The SNP rs2294008 is located on the 5′-UTR of PSCA at 8q24. Substitution of the C allele with the T allele at rs2294008 has been shown to reduce transcriptional activity of an upstream fragment of the PSCA gene. According to a web-based SNP analysis tool, SNPinfo (http://snpinfo.niehs.nih.gov/), the SNP rs2294008 may influence an exonic splicing enhancer or exonic splicing silencer and result in disequilibrium for different isoforms of PSCA. Moreover, analysis of the Encyclopedia of DNA Elements data as implemented in the online tool, RegulomeDB (http://regulomedb.org/), indicates that several SNPs in LD with rs2294008 (r2 > 0.8) located in motifs may influence the binding of specified transcription factors (Table S4). Two SNPs rs1045574 and rs2976396 are both cis expression quantitative trait loci linked to the expression of LYPD2,14 whereas the variants rs1045574, rs2976396, and rs2920282 fall into transcription factor binding sites or DNase I peaks. However, these data are still very preliminary, further experimental studies may clarify the potential functional variant(s) at 8q24 that modify the development of gastroesophageal cancer as causal variant (s).

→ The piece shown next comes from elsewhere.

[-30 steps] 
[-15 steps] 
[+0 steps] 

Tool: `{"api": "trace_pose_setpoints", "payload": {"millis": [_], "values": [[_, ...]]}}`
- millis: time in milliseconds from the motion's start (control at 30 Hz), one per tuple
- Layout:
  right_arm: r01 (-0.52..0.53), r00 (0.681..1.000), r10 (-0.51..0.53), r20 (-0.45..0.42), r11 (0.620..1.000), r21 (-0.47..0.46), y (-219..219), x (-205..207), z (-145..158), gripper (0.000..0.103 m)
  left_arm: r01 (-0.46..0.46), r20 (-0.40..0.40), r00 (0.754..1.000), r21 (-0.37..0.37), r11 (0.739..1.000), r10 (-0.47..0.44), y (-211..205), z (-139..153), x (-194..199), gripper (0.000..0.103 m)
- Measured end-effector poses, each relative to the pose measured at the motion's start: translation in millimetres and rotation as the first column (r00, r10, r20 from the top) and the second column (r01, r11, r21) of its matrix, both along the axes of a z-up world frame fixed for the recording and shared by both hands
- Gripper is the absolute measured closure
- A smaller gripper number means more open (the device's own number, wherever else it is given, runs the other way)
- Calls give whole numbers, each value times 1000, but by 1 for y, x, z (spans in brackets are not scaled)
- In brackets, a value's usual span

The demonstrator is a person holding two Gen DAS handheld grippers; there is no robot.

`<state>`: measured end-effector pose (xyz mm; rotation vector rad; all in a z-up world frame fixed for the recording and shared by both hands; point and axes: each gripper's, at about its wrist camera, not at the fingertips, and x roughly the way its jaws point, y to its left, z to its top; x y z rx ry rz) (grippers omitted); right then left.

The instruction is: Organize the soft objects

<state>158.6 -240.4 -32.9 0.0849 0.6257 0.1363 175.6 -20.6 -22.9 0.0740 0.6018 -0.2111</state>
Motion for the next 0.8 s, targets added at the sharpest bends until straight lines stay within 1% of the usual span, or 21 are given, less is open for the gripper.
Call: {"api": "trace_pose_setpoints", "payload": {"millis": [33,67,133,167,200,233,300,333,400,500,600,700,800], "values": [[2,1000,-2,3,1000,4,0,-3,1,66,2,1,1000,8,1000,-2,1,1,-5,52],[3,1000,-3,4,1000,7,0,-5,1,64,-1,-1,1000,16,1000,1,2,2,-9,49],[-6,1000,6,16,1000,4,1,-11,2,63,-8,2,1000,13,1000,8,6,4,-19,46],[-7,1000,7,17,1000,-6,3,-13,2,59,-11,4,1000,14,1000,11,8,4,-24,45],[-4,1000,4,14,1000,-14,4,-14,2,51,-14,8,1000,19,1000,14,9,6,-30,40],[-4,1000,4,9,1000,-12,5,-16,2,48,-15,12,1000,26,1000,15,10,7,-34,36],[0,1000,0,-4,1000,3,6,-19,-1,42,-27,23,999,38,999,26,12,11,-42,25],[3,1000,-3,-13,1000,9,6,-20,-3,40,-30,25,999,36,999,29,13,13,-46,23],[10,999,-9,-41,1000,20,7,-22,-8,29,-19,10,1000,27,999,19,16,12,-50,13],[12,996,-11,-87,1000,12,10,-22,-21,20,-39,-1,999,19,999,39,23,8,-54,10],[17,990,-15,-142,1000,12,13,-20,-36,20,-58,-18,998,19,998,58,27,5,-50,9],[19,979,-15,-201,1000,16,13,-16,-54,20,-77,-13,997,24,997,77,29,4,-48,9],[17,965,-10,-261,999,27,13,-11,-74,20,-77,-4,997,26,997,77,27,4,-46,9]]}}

Originally identified as a prostate-specific stem cell antigen,15,16 PSCA was also reported to be expressed in the bladder, esophagus, and stomach.17 The PSCA gene was found to be expressed in differentiating gastric epithelial cells, had cell-proliferation inhibition activity in vitro, and was frequently silenced in GC.8 When stably transfecting PSCA cDNA into HSC57 (a PSCA-negative GC cell line), cells with PSCA showed fewer G418-resistant colonies than those without PSCA, indicating the cell proliferation inhibition and/or cell death induction activity of PSCA. Additionally, knockdown of PSCA in a bladder cancer cell line resulted in induction of inflammatory gene expression, accompanied by a reduction in cell growth.18 The role of PSCA in tumorigenesis appears complex, involving protumorigenic and antitumorigenic effects in different contexts.19 However, the evidence for the role of PSCA in esophageal carcinogenesis is still scarce, and biological studies in terms of PSCA function are warranted in further studies.

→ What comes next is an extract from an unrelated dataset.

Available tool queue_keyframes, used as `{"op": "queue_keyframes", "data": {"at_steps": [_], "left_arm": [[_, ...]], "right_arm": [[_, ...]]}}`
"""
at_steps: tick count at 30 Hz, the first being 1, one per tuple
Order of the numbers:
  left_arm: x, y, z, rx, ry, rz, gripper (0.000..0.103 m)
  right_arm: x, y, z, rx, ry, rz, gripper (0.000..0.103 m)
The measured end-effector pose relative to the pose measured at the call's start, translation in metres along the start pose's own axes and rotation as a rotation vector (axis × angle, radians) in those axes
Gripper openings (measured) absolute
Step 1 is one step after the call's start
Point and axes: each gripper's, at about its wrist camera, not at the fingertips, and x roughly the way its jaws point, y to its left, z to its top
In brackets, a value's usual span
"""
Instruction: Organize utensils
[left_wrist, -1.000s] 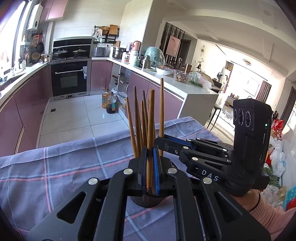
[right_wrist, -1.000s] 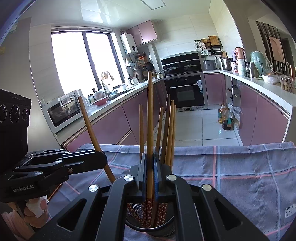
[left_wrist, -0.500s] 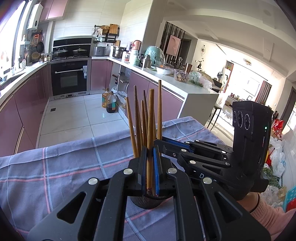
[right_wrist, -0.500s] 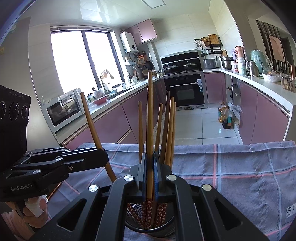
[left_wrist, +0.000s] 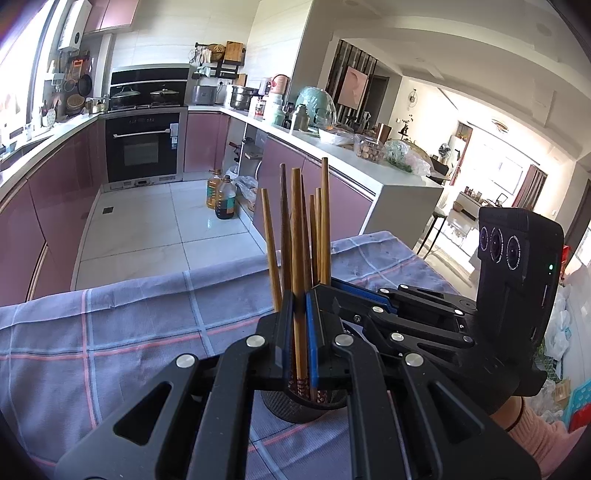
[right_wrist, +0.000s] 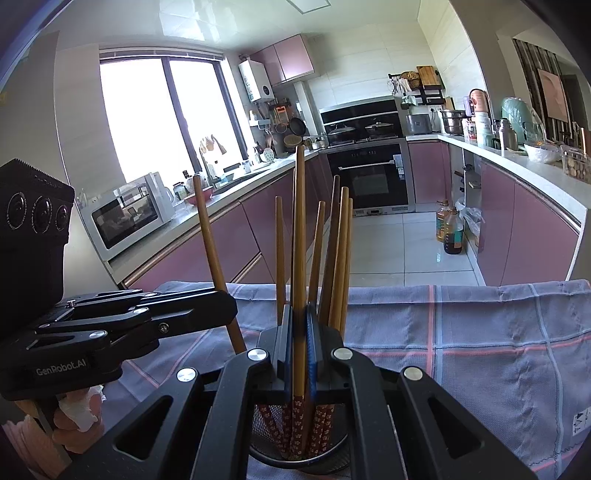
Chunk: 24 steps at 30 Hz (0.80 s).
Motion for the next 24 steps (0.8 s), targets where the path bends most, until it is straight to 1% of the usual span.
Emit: {"op": "queue_keyframes", "data": {"at_steps": [17,24], "left_arm": [[0.018,0.010,0.000,-0.011,0.021,0.014,0.008],[0.023,0.008,0.001,-0.012,0.032,0.018,0.008]], "right_arm": [[0.006,0.003,0.003,0.000,0.016,-0.002,0.006],[0.008,0.002,0.002,0.005,0.019,-0.001,0.006]]}}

Our findings suggest that genetic variants at 1q22, 3q13.31, and 5p13.1 may not be important in the development of ESCC, though the obvious effects have been implicated in gastric carcinogenesis. Recently, an exploratory study reported that rs4072037 in MUC1 at 1q22 was associated with a reduced risk of ESCC in Caucasian populations.20 However, the small sample size (52 cases and 211 controls) may not represent sufficient statistical power. Moreover, there are still no other studies investigating the associations between ESCC risk and genetic variants at 3q13.31 and 5p13.1. Therefore, well-designed studies with large sample sizes may be required to further evaluate the potential effects of 1q22, 3q13.31, and 5p13.1 loci in EC development, especially for EA.

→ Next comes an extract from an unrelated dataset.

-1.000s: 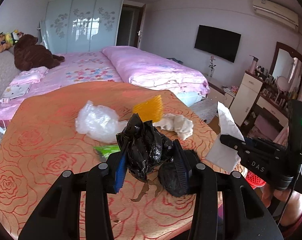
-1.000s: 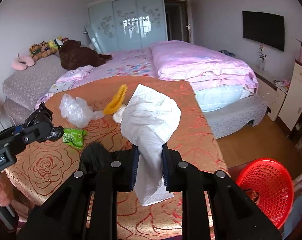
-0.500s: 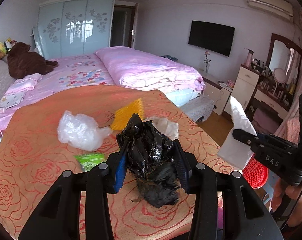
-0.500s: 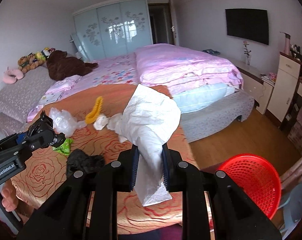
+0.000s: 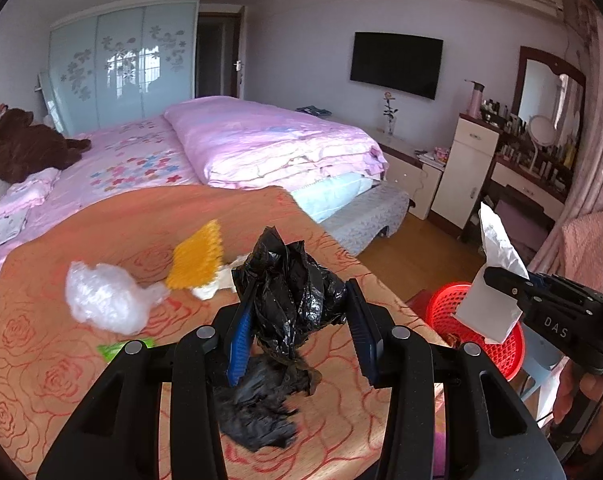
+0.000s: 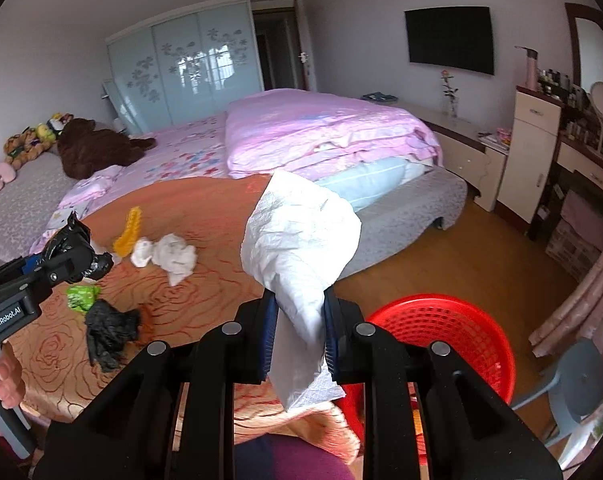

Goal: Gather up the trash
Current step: 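Carry the black bag and white paper with both tools over the red wastebasket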

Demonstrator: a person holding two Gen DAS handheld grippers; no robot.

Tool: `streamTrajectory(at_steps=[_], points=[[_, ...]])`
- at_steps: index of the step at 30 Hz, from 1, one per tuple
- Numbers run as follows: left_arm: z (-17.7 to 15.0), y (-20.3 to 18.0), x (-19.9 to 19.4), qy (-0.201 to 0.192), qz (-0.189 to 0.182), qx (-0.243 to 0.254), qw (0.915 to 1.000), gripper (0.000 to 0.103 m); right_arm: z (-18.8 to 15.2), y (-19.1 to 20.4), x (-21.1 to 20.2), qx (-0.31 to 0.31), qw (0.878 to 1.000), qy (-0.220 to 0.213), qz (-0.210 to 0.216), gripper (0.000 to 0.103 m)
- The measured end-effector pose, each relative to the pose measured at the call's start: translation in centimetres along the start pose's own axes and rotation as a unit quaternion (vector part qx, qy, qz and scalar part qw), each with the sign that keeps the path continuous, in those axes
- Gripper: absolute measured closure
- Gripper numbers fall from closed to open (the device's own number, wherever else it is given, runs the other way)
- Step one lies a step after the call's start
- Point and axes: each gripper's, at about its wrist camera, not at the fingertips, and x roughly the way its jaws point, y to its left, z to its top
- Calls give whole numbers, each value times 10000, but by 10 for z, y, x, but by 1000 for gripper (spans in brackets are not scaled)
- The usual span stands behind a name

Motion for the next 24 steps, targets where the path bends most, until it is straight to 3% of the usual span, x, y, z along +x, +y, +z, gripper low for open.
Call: streamTrajectory(at_steps=[24], points=[[16, -111, 55, 384, -586, 752, 9947, 62, -19, -99, -16, 830, 9933, 48, -805, 82]])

In summary, in a relatively large case–control study in a Chinese population, we reported an inverse association for genetic variants at 8q24 with ESCC risk compared with that for GC. The GC risk-related loci at 1q22, 3q13.31, and 5p13.1 were not involved in ESCC risk. Our findings may indicate the difference in terms of genetic determinants between proximal and distal upper gastroesophageal cancers.